## GOAL OF THE EXERCISE
Print exactly what the entries say, line by line, from the first line down to the one with "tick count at", inclusive.

* * * * * * * * *

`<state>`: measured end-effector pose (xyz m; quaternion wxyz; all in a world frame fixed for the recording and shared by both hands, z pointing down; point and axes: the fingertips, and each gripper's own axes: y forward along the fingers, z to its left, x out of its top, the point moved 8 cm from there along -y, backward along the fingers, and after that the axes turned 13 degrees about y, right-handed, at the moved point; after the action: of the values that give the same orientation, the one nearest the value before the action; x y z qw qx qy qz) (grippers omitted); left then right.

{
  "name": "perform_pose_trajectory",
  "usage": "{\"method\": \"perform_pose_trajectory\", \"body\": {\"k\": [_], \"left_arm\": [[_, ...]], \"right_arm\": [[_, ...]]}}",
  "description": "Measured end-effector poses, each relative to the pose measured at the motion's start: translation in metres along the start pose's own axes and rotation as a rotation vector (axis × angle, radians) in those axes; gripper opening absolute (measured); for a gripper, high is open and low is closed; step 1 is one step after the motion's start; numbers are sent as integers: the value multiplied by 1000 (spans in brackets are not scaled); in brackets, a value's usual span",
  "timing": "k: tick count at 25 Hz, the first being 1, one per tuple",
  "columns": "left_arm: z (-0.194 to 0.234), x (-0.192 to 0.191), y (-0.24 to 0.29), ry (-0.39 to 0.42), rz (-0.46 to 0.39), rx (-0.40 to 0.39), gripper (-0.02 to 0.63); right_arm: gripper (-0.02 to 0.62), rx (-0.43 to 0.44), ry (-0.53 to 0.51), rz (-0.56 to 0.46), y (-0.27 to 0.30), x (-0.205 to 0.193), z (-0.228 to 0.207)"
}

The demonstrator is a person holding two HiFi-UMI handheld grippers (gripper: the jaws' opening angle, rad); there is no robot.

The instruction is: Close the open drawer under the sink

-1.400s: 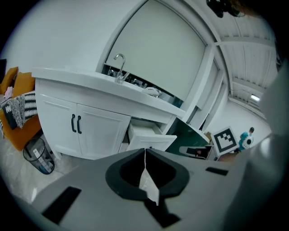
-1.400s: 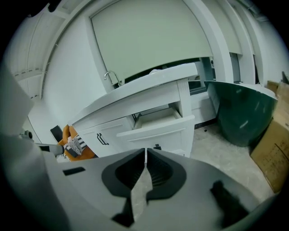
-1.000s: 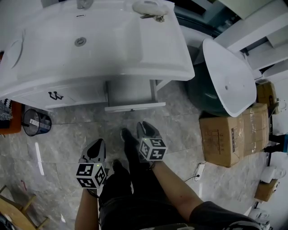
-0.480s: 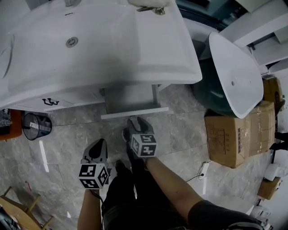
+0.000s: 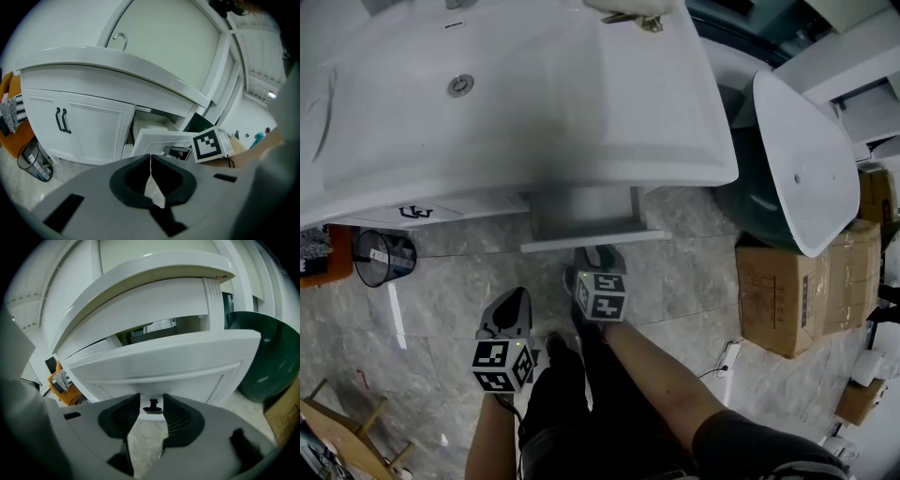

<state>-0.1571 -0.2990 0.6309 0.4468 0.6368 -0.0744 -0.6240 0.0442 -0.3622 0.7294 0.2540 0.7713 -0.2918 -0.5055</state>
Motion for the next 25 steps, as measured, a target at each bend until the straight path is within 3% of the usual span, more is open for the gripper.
{"method": "perform_pose_trajectory", "body": {"k": [25], "left_arm": [[38,29,25,-65,-2,43,15]], "right_arm": [[146,25,-43,-53,73,77,7]]}}
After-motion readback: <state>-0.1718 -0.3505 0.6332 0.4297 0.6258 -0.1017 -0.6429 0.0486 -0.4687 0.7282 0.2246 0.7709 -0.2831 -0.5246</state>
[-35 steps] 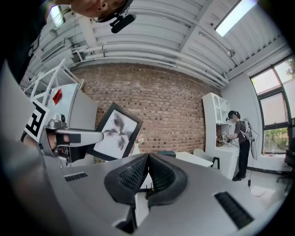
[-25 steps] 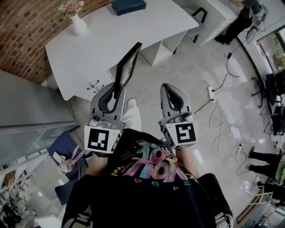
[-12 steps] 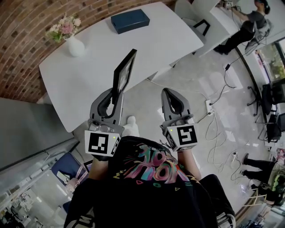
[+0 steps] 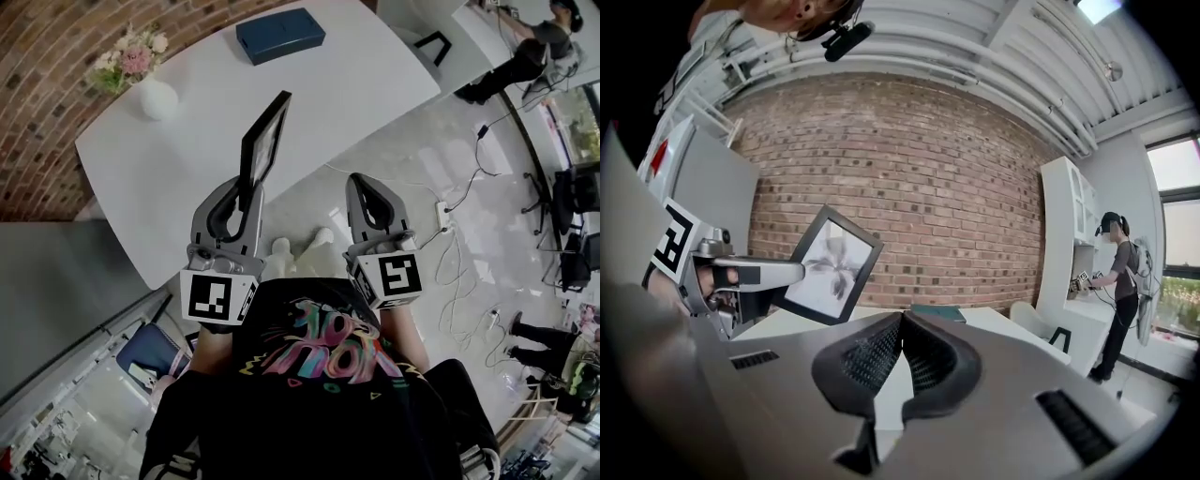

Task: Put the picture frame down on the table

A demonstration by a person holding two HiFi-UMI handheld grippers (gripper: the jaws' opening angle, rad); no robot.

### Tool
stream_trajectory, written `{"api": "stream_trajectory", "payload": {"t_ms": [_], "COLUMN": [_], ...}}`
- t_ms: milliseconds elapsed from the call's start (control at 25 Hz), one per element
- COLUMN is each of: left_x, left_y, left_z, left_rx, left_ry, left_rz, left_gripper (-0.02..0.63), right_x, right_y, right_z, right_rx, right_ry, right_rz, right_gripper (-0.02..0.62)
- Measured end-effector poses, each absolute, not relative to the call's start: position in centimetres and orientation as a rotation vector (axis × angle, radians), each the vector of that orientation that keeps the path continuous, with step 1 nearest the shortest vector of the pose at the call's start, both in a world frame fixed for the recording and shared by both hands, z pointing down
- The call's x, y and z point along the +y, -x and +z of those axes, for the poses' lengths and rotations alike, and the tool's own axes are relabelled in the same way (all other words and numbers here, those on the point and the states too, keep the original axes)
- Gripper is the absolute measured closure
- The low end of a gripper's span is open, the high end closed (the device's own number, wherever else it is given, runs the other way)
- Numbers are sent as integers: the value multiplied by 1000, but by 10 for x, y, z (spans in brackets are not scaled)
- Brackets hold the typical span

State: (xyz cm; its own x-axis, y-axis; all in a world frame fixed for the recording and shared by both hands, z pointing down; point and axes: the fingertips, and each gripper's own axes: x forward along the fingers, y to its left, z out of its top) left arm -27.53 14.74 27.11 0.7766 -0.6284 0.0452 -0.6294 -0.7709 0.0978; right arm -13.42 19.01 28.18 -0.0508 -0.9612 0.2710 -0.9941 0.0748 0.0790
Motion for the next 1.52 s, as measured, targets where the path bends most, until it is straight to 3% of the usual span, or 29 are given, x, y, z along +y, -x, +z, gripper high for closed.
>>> {"api": "stream_trajectory", "payload": {"t_ms": [360,800,1520], "left_x": [131,63,-108], "left_y": [283,227,-18], "left_z": [280,296,292], "left_rx": [-1065,-1077,-1409], "left_ry": [-2833,-2852,-2688], "left_rz": [-11,-37,77], "left_gripper": [526,526,526], "right_x": [165,94,-118], "right_y": [138,87,-162], "right_z": [295,322,303], "right_rx": [-2165,-2192,-2390], "right_ry": [-1916,-1901,-1590], "right_rz": [156,149,131], "right_gripper": [577,577,577]}}
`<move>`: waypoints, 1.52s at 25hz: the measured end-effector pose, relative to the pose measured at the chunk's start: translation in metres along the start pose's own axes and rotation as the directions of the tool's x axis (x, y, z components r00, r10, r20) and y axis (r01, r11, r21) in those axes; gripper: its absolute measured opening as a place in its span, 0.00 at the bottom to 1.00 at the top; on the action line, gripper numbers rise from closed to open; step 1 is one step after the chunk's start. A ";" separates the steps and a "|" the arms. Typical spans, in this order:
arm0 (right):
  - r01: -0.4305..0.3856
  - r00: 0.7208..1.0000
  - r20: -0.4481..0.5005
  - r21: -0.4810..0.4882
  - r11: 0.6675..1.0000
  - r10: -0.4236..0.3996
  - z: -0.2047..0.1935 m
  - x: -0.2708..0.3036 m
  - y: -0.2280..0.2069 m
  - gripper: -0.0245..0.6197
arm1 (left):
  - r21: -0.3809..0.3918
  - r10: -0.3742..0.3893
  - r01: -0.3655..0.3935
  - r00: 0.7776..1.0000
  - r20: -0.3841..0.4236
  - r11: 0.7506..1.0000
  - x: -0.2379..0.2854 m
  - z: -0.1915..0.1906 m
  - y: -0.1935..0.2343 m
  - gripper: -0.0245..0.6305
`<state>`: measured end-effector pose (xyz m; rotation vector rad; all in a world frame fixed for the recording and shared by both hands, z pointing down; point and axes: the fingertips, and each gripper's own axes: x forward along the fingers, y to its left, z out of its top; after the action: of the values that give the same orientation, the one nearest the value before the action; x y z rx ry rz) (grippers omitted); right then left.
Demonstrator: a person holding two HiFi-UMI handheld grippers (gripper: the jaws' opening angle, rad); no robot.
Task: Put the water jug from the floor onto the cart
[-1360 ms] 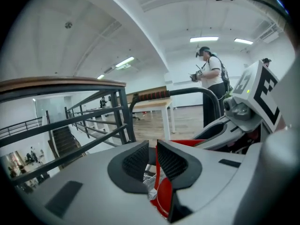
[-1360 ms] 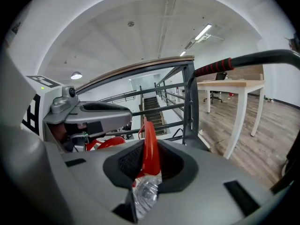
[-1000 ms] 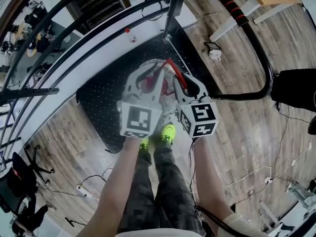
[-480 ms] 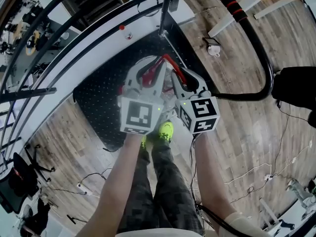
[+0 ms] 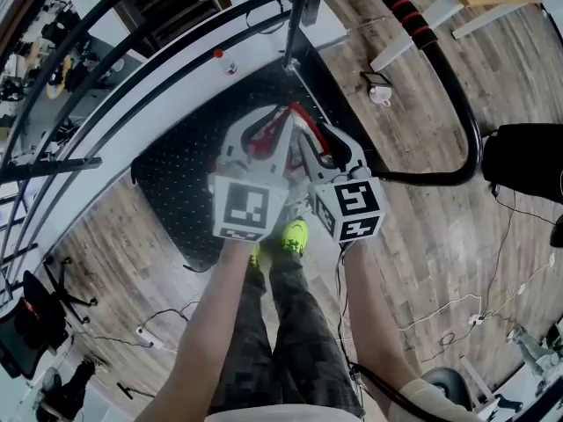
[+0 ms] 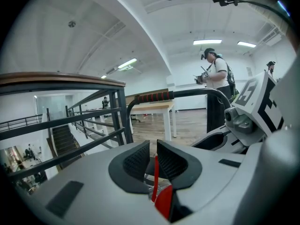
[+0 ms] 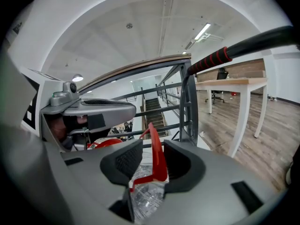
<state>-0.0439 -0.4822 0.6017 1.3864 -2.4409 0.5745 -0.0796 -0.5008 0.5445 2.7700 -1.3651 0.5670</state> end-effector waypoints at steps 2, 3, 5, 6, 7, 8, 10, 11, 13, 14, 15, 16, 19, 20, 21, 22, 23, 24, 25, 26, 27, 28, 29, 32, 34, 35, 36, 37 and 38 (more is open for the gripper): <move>0.004 1.000 -0.007 -0.002 1.000 -0.004 0.002 0.000 0.003 0.26 | -0.003 -0.003 0.003 1.000 -0.005 1.000 -0.004 0.000 0.002 0.09; 0.005 1.000 -0.015 -0.004 1.000 -0.005 0.002 -0.001 0.004 0.27 | -0.003 -0.003 0.003 1.000 -0.008 1.000 -0.006 0.001 0.002 0.09; 0.004 0.999 -0.038 -0.011 1.000 -0.004 0.000 -0.006 0.006 0.28 | 0.005 -0.005 0.006 1.000 -0.013 1.000 -0.011 0.004 0.001 0.09; 0.006 0.999 -0.049 -0.017 1.000 -0.007 0.000 -0.009 0.005 0.29 | 0.016 -0.009 0.009 1.000 -0.013 1.000 -0.013 0.007 -0.001 0.09; 0.011 0.999 -0.053 -0.019 1.000 -0.012 0.002 -0.012 0.004 0.29 | 0.027 -0.013 0.014 1.000 -0.009 1.000 -0.015 0.011 -0.002 0.09; 0.020 0.999 -0.050 -0.016 1.000 -0.021 0.005 -0.015 0.002 0.29 | 0.036 -0.019 0.020 1.000 -0.004 0.999 -0.016 0.016 -0.003 0.09; 0.032 0.999 -0.036 -0.006 0.999 -0.033 0.015 -0.020 0.001 0.29 | 0.043 -0.032 0.032 0.999 0.006 0.999 -0.020 0.026 -0.005 0.09; 0.033 0.999 -0.032 -0.005 0.999 -0.033 0.020 -0.023 0.002 0.29 | 0.044 -0.036 0.036 0.999 0.009 0.998 -0.023 0.031 -0.005 0.09; 0.033 0.999 -0.027 -0.008 0.999 -0.033 0.029 -0.028 0.004 0.29 | 0.046 -0.041 0.040 0.999 0.012 0.998 -0.029 0.041 -0.006 0.09; 0.033 0.999 -0.021 -0.008 0.999 -0.033 0.035 -0.031 0.006 0.29 | 0.046 -0.042 0.041 0.999 0.014 0.998 -0.032 0.047 -0.006 0.09; 0.033 0.999 -0.013 -0.006 0.999 -0.033 0.041 -0.033 0.008 0.29 | 0.045 -0.042 0.042 0.999 0.016 0.998 -0.035 0.052 -0.006 0.09; 0.032 0.999 -0.006 -0.003 0.999 -0.032 0.047 -0.035 0.010 0.29 | 0.042 -0.043 0.042 0.999 0.019 0.998 -0.038 0.057 -0.005 0.09; 0.022 1.000 0.007 -0.001 1.000 -0.022 0.063 -0.041 0.021 0.29 | 0.029 -0.043 0.043 0.999 0.024 0.999 -0.046 0.071 -0.002 0.09; 0.019 1.000 0.011 -0.001 1.000 -0.019 0.068 -0.043 0.024 0.29 | 0.027 -0.044 0.044 0.999 0.025 0.999 -0.048 0.076 -0.001 0.09; 0.017 1.000 0.013 0.000 1.000 -0.017 0.073 -0.046 0.027 0.29 | 0.024 -0.046 0.045 0.999 0.025 0.999 -0.051 0.080 -0.002 0.09; 0.014 1.000 0.011 0.002 1.000 -0.014 0.076 -0.048 0.030 0.29 | 0.021 -0.048 0.047 0.999 0.023 0.999 -0.053 0.085 -0.003 0.09; 0.007 1.000 0.006 0.006 1.000 -0.007 0.080 -0.051 0.033 0.29 | 0.016 -0.049 0.049 0.999 0.021 0.999 -0.054 0.089 -0.004 0.09; -0.003 1.000 0.001 0.012 1.000 0.003 0.084 -0.053 0.035 0.29 | 0.010 -0.051 0.051 0.998 0.019 0.999 -0.056 0.094 -0.005 0.09; -0.016 1.000 0.002 0.019 1.000 0.016 0.089 -0.056 0.038 0.28 | 0.002 -0.053 0.053 0.998 0.018 0.999 -0.057 0.099 -0.007 0.09; -0.029 1.000 0.010 0.025 0.999 0.029 0.095 -0.061 0.041 0.28 | -0.007 -0.055 0.055 0.998 0.016 0.998 -0.059 0.104 -0.008 0.09; -0.040 0.999 0.024 0.027 0.999 0.040 0.103 -0.066 0.044 0.24 | -0.016 -0.055 0.055 0.998 0.015 0.998 -0.061 0.109 -0.008 0.09; -0.048 0.998 0.040 0.024 0.999 0.047 0.111 -0.072 0.047 0.19 | -0.025 -0.054 0.054 0.998 0.013 0.998 -0.065 0.114 -0.009 0.09; -0.051 0.997 0.056 0.018 0.999 0.050 0.119 -0.077 0.050 0.16 | -0.034 -0.053 0.053 0.999 0.012 0.998 -0.069 0.118 -0.008 0.09; -0.051 0.994 0.100 -0.002 0.999 0.051 0.141 -0.089 0.056 0.11 | -0.060 -0.047 0.047 0.999 0.008 0.997 -0.077 0.129 -0.007 0.09; -0.046 0.992 0.118 -0.021 0.999 0.048 0.152 -0.094 0.058 0.09 | -0.073 -0.044 0.044 0.999 0.006 0.996 -0.080 0.134 -0.007 0.09; -0.043 0.991 0.127 -0.030 0.999 0.046 0.157 -0.096 0.059 0.09 | -0.082 -0.043 0.043 0.999 0.007 0.996 -0.081 0.136 -0.007 0.09; -0.040 0.990 0.136 -0.038 0.998 0.045 0.162 -0.097 0.060 0.08 | -0.091 -0.042 0.042 0.999 0.009 0.995 -0.083 0.138 -0.007 0.09; -0.038 0.988 0.145 -0.044 0.998 0.044 0.167 -0.099 0.061 0.08 | -0.099 -0.039 0.040 0.999 0.011 0.994 -0.084 0.140 -0.006 0.09; -0.037 0.987 0.154 -0.047 0.998 0.044 0.171 -0.099 0.063 0.08 | -0.105 -0.036 0.037 0.999 0.014 0.994 -0.084 0.142 -0.005 0.09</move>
<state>-0.0551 -0.4581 0.3960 1.4164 -2.5920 0.4331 -0.0774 -0.4555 0.3856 2.7129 -1.3037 0.4632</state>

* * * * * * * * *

## OUTPUT
`<state>`: measured end-effector pose (xyz m; quaternion wxyz; all in a world frame fixed for the recording and shared by both hands, z pointing down; point and axes: the fingertips, and each gripper's own axes: y forward along the fingers, z to its left, x out of its top, the point moved 8 cm from there along -y, backward along the fingers, and after that the axes turned 13 degrees about y, right-handed, at the moved point; after the action: of the values that give the same orientation, the one nearest the value before the action; x y z qw qx qy qz) (grippers omitted); left then right.

{
  "name": "perform_pose_trajectory",
  "usage": "{\"method\": \"perform_pose_trajectory\", \"body\": {\"k\": [_], \"left_arm\": [[_, ...]], \"right_arm\": [[_, ...]]}}",
  "description": "Measured end-effector poses, each relative to the pose measured at the motion's start: translation in metres along the start pose's own axes and rotation as a rotation vector (axis × angle, radians) in those axes; gripper opening absolute (measured); for a gripper, high is open and low is closed; step 1 is one step after the motion's start; numbers are sent as integers: the value multiplied by 1000 (spans in brackets are not scaled); in brackets, a value's usual span",
  "timing": "k: tick count at 25 Hz, the first being 1, one per tuple",

This completes the answer.